Mi viene segnalato da Maria Gabriella Pediconi un passo preso dall’Introduzione di Lorena Preta all’ultimo numero di “Psiche”, n. 2, 2007, rivista della Società Psicoanalitica Italiana (SPI), dal titolo “Il dio protesi”.
Ne isolo la tesi principale, o almeno tale la ritengo:
“Le sue trasformazioni [della psicoanalisi, ndr] operano su legami, non su oggetti” [sottolineature mie]:
è ciò che dico da anni (almeno da “Il Pensiero di natura”, 1994, che fa da base allo Studium Cartello-Il Lavoro Psicoanalitico).
É ciò che ho imparato da J. Lacan, che ha disegnato il “discorso psicoanalitico” come uno dei massimi legami sociali (“massimi” come si dice “massimi sistemi”).
Ma la Storia della Psicoanalisi ha deviato precocemente, come i bambini, sul versante dell’oggetto:
i “rapporti oggettuali” sono opera di psicoanalisti, neocreazione postbiblica da “dio protesi”.
Questa distinzione riguarda l’intera Storia del pensiero.

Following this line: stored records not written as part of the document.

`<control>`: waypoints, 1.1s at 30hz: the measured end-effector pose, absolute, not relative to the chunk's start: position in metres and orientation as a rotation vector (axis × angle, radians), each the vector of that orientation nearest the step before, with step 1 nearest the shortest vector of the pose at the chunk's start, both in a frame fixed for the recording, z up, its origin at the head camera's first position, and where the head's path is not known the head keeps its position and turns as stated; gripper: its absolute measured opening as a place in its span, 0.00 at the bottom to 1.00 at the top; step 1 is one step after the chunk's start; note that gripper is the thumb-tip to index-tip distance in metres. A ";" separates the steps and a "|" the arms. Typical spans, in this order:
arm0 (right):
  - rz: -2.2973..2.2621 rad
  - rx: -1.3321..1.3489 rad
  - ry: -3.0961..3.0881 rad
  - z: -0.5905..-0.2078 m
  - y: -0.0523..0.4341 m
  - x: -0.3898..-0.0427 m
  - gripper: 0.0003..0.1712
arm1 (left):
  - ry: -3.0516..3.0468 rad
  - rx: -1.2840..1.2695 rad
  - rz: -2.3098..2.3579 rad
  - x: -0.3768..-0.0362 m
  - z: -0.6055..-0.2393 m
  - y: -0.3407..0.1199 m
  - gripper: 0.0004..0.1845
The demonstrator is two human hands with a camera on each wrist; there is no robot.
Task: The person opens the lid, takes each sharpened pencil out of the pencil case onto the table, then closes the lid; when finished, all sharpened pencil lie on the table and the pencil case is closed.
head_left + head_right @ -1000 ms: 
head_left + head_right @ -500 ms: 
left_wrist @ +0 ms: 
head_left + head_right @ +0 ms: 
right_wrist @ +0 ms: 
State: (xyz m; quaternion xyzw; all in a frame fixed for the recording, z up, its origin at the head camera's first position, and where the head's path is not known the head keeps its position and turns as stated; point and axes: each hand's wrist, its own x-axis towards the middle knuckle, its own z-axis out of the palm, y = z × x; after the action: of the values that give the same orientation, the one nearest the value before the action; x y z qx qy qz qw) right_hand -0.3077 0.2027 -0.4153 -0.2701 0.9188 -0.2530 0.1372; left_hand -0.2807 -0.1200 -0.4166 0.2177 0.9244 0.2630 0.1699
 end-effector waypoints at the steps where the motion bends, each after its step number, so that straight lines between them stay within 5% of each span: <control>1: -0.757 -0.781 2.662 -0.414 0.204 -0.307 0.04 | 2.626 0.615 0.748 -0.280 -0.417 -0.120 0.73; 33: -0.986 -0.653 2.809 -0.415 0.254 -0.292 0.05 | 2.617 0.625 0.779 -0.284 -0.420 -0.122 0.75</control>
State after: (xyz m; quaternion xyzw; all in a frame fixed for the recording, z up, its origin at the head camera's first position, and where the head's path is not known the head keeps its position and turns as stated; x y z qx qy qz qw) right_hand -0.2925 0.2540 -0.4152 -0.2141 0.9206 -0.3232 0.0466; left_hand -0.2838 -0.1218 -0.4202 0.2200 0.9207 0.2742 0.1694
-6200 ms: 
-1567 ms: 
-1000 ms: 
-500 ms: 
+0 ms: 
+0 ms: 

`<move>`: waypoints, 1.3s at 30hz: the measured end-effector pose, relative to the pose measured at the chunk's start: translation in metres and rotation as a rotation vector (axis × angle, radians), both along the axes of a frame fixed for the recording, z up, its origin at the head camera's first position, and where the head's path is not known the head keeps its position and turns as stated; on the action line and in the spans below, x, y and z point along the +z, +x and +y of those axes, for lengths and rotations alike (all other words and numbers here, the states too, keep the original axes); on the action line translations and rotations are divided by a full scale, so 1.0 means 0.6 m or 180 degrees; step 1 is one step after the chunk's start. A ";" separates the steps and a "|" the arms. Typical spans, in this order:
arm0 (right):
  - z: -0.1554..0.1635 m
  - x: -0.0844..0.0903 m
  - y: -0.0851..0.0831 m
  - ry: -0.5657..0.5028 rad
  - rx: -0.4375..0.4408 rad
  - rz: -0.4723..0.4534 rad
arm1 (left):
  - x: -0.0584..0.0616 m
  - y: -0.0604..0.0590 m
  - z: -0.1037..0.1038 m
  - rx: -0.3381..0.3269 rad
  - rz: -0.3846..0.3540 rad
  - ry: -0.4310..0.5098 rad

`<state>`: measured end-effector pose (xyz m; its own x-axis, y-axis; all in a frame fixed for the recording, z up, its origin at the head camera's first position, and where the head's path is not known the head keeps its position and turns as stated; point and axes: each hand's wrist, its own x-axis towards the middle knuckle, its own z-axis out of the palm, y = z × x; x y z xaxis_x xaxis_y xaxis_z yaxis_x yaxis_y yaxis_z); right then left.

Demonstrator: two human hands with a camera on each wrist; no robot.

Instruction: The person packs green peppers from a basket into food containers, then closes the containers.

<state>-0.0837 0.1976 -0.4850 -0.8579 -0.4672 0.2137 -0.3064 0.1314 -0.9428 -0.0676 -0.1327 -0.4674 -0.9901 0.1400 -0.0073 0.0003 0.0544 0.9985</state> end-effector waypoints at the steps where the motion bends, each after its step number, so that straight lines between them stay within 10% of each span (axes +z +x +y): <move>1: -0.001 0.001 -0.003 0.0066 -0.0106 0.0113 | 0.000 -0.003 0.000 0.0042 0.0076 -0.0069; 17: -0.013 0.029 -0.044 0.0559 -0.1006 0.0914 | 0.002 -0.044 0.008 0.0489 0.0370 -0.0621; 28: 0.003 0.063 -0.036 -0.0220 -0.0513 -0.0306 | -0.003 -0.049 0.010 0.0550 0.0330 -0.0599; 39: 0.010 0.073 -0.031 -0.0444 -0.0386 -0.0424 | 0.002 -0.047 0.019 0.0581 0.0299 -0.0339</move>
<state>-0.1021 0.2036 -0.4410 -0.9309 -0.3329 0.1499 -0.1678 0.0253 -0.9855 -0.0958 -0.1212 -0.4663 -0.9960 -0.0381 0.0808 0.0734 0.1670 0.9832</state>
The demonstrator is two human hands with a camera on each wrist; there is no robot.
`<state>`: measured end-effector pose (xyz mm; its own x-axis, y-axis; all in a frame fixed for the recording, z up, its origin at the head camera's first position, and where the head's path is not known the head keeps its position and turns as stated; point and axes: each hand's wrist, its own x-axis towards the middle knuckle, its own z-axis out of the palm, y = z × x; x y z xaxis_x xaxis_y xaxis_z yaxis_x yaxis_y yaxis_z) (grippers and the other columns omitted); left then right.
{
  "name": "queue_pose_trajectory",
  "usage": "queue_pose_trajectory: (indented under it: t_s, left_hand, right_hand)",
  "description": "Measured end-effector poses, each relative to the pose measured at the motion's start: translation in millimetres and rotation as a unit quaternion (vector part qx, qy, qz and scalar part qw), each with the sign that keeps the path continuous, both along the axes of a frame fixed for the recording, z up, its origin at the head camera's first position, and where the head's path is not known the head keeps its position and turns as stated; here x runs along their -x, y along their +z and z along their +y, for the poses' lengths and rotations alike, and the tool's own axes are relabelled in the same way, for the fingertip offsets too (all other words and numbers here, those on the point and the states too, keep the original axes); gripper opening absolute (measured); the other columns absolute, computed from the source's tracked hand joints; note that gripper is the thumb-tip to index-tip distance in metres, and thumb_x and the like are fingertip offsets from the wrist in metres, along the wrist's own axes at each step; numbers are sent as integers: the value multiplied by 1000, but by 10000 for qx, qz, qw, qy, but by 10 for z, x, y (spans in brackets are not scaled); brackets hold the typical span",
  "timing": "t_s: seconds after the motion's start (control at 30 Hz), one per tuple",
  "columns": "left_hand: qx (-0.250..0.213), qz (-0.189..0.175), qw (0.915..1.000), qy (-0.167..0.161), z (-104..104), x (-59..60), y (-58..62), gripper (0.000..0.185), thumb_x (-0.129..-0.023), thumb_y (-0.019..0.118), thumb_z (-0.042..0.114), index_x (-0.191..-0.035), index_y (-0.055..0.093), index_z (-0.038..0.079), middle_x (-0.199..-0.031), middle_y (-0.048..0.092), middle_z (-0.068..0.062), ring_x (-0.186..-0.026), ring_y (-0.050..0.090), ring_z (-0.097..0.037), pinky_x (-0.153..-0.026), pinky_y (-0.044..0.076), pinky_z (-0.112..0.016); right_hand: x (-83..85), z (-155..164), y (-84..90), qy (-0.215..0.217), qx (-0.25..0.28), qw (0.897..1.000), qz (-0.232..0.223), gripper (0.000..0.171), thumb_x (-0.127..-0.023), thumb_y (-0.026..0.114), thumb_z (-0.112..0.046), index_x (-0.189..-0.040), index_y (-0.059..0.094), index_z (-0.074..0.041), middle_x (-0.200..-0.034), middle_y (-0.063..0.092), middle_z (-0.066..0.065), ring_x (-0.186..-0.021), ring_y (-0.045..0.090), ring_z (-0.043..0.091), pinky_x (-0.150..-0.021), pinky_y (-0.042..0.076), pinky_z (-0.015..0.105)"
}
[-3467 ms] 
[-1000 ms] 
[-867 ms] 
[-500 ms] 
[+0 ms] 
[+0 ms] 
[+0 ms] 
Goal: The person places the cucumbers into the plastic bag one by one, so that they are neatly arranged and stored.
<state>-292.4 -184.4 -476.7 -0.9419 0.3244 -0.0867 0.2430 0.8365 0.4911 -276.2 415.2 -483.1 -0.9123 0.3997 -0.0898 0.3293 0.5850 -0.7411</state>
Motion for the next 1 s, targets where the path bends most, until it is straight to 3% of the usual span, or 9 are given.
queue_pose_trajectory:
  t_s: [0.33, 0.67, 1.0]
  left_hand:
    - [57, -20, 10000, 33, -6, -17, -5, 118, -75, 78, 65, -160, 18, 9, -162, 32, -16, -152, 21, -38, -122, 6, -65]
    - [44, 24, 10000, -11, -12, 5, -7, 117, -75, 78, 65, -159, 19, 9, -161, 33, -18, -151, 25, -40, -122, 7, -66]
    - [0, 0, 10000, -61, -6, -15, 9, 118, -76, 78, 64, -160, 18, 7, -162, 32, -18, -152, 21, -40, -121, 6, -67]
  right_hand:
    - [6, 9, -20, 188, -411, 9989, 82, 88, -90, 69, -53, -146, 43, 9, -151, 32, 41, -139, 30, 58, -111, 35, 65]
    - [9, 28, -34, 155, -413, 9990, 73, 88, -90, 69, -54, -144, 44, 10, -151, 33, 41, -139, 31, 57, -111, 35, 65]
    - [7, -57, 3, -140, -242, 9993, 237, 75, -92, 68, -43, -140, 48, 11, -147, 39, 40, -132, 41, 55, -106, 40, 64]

Ma molto di più e in modo definitivamente interessante:
riguarda la vita personale di ciascuno in ogni tempo, senza eccezioni umane o… divine.
E ancora, si tratta di ben altro che di due versanti:
la distinzione si riconduce in ultima analisi a quella tra due confliggenti Istituzioni del pensiero
– rinvio ancora alla recente rivista dello Studium Cartello “Istituzioni del pensiero”, n. 1, 2008 -,
e la Psicoanalisi si situa secondo la prima di esse, mentre la psicopatologia secondo la seconda,
salvo compromessi che sono pur sempre salutari anche quando estremi:
nella psicopatologia bisogna saper distinguere tra ciò che è compromesso e ciò che non lo è, perché la facoltà di compromesso è pur sempre una risorsa ossia dal lato della salus.
L’oggetto è obiezione:
al pensiero, o alla “libido” come il pensiero capace di investimento, non su oggetti ma su materie (che diventano materie prime) per il profitto.
Lacan non ha mancato il gioco di parole objection / abjection, objet / abjet.
Dell’oggetto offensivo l’analogia più inoffensiva è quello con il fascio di luce che abbaglia la retina, o con la luce che penetra in camera oscura, con effetto di oscuramento, oscurantismo, occultismo.
“Fiat lux!” va riesaminato a una luce onesta.